*Work required*
Take every line from the data that has the word "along" in it.

*Stored data*
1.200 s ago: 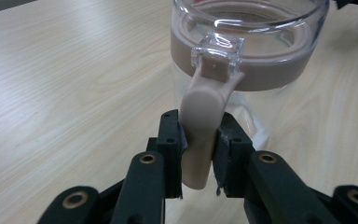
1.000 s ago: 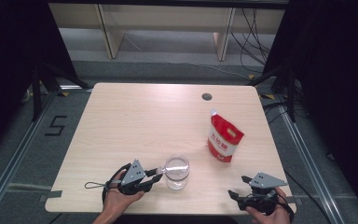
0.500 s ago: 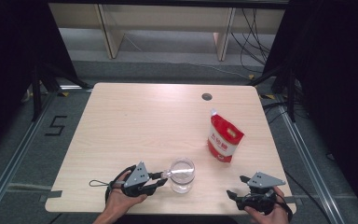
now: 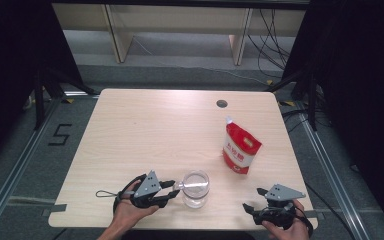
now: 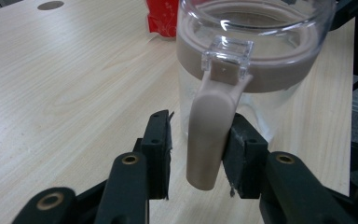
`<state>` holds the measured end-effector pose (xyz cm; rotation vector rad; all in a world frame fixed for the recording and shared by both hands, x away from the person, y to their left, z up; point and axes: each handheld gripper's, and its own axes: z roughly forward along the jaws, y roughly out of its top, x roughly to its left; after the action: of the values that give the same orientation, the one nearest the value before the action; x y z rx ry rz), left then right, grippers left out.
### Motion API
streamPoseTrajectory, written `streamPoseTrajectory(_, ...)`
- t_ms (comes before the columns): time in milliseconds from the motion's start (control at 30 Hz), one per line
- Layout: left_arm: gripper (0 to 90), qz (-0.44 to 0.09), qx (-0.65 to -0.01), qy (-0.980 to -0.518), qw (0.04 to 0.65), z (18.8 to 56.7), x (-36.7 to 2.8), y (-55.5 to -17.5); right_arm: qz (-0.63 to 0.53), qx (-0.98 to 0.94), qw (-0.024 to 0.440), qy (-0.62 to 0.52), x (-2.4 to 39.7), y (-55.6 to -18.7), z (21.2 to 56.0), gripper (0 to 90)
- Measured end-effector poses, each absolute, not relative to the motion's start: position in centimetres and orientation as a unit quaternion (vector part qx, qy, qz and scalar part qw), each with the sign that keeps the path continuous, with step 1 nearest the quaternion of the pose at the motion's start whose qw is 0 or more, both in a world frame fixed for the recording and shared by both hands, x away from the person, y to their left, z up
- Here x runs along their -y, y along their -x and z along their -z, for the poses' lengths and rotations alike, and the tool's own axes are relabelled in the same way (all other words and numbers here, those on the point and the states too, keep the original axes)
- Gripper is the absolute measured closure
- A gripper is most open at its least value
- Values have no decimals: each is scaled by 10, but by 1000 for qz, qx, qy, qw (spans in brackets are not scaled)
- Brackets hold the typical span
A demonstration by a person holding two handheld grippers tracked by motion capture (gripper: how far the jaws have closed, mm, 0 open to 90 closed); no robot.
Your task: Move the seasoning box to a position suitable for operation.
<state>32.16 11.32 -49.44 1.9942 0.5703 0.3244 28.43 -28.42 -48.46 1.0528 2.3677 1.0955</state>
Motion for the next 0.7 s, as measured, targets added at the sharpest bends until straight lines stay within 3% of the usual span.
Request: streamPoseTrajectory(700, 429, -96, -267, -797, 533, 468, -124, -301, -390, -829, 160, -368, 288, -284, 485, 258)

*Exercise response*
`<state>` holds the measured end-effector pose (xyz cm; rotation vector rad; all in a world frame fixed for the recording and shared by both hands, x away from the person, y to their left, z up; point and axes: each handheld gripper's, and its own axes: z roughly forward along the jaws, y roughly out of its top, x roughly to its left; after the action: of the values that give the same orientation, the one nearest the value before the action; x y z rx ry rz), left then right, grippers left out.
- Here x runs along their -y, y along their -x and z along their -z, for the poses' lengths and rotations alike, and the tool's own axes are relabelled in the same way (all other words and numbers here, those on the point and the states too, keep the original axes)

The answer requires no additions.